This type of aluminium sheet is also used to manufacture marine equipment and offshore structures due to its excellent corrosion resistance properties. This high-quality alloy is water-resistant, so it's perfect for use in harsh marine environments, where exposure to saltwater and high humidity levels can lead to premature corrosion of metals.

In addition to its uses in the automotive, construction, and marine industries, Aluminium 5251 h22 sheet is also utilized in various other industries, including aerospace, electrical, and food packaging. Its lightweight and corrosion resistance make it an excellent material for airplane parts such as wings and fuselage skins, while its ability to be easily formed into different shapes has led to its use in electrical enclosures and housings. 

Aluminium 5251 h22 sheet is an incredibly versatile and reliable material that is used in a wide range of applications across many different industries. Its unique properties, including its corrosion resistance, weldability, and machinability, make it an ideal material for use in various fields, from automotive and construction to marine equipment and aerospace.

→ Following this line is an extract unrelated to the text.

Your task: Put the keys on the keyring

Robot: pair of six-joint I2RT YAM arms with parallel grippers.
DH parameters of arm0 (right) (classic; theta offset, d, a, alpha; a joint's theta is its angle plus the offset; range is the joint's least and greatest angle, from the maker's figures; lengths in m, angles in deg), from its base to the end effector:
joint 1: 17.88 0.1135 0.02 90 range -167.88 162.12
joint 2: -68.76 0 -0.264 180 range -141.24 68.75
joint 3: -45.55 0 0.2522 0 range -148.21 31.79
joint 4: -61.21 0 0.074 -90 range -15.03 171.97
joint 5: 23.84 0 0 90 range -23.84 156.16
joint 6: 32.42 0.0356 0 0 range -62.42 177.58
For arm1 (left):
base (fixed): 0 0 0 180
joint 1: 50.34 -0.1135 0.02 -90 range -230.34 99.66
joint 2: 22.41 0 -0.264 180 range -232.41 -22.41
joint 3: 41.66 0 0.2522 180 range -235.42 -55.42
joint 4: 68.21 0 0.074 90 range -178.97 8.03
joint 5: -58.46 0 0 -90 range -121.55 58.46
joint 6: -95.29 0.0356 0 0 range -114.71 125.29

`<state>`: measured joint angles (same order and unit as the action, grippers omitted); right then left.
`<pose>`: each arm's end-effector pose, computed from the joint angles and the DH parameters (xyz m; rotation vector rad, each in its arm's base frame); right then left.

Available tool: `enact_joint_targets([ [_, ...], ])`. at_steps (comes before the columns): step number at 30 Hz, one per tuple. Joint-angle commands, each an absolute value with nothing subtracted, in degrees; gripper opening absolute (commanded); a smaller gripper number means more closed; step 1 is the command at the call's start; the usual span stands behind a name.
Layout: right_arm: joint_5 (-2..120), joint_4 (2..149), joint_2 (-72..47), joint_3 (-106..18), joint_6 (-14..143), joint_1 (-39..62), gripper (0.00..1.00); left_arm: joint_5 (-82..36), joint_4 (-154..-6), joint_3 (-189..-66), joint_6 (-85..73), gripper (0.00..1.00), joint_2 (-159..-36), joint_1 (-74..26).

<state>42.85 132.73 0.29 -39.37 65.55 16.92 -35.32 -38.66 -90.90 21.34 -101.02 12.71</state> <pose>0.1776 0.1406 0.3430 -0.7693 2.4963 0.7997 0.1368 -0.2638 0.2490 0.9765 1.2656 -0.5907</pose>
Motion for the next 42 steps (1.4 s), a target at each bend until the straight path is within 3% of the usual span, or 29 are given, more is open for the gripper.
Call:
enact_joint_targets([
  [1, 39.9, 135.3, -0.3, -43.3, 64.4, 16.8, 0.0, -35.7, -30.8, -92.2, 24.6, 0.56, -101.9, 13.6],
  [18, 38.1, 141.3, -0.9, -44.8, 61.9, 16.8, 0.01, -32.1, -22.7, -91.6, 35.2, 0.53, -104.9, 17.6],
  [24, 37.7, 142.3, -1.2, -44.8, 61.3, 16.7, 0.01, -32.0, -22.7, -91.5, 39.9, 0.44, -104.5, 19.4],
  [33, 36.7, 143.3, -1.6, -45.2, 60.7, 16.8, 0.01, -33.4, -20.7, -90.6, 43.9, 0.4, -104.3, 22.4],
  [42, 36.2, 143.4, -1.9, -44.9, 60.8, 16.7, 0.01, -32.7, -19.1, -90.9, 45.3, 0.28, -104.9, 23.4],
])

Working with 5251H22 Aluminium Sheet

Working with 5251h22 aluminium sheet can be a challenging but rewarding process. It is essential to have a good understanding of the properties of this aluminium alloy and the techniques needed to work with it.

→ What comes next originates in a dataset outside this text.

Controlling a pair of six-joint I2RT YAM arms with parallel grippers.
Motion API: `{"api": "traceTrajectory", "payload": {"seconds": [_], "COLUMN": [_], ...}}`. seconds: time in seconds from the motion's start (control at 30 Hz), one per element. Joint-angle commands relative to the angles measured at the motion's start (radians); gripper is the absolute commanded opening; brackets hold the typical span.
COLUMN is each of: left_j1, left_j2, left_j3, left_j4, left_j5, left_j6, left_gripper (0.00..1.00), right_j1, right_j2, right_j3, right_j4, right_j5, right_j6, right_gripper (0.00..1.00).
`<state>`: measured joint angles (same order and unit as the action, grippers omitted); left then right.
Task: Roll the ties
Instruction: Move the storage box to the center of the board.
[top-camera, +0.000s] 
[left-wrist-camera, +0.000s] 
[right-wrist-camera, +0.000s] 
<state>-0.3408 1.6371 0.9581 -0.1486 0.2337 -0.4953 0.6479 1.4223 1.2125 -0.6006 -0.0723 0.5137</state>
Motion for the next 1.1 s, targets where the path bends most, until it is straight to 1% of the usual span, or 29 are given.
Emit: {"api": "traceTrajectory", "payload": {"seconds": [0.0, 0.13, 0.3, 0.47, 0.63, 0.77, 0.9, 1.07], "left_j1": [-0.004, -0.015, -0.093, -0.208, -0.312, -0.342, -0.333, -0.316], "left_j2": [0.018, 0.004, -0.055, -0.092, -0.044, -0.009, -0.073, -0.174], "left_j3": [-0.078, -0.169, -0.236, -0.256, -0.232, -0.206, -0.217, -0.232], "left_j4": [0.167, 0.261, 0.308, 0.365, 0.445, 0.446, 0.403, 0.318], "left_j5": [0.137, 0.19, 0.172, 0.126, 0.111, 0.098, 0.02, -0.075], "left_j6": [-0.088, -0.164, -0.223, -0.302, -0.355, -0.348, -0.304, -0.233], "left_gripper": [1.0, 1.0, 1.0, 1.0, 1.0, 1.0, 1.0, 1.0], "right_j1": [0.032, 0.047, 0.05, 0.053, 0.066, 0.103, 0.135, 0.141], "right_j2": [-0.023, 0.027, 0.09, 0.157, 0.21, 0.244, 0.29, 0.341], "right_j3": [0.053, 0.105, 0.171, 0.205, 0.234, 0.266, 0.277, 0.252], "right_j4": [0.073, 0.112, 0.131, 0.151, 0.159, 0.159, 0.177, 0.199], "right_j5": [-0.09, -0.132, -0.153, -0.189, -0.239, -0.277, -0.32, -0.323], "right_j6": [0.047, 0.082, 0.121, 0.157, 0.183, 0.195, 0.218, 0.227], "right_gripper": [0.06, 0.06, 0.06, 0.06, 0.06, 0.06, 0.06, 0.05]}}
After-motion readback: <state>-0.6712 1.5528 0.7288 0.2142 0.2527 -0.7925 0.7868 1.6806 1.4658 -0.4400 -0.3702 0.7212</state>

An essential consideration when working with 5251h22 aluminium sheet is the choice of cutting and forming tools. Due to the high strength of this alloy, tools with high hardness and cutting angles are recommended to ensure clean and precise cuts without damaging the sheet. It is also essential to lubricate the cutting tools to reduce friction and prevent any material build-up.

When it comes to forming 5251h22 aluminium sheet, it can be challenging due to its high strength and work-hardening properties. Therefore, it is crucial to choose the appropriate forming techniques, such as hot or cold forming, stretching, or roll forming, to achieve the desired shape without compromising the sheet's structural integrity.

One benefit other benefit of working with this grade, is its excellent weldability. It can be welded using various techniques, including gas tungsten arc welding (GTAW), gas metal arc welding (GMAW), and resistance welding. However, it is important to follow the recommended welding procedures and use appropriate filler materials to ensure strong and reliable welds.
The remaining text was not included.